■ Exercise details: Pull every line containing "shown" out of the material below.

********************

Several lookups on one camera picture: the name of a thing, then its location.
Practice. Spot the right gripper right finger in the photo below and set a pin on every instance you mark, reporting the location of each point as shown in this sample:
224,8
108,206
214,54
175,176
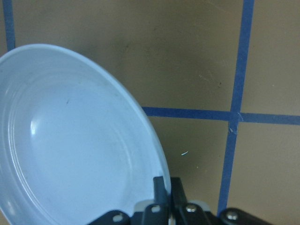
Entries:
184,212

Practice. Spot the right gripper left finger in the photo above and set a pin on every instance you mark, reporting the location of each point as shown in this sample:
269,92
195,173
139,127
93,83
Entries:
157,213

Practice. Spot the blue plate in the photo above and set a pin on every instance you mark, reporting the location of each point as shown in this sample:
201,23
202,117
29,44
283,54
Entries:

********************

■ Response to the task:
Practice. Spot the right gripper right finger in the photo below and set a pin on every instance you mark, reporting the location of each point as shown in this sample:
Practice. Spot the right gripper left finger in the photo above and set a pin on every instance you mark, reporting the location of each point as shown in this sample:
Practice. Spot the blue plate in the photo above and set a pin on every instance you mark, reporting the location of each point as shown in this sample:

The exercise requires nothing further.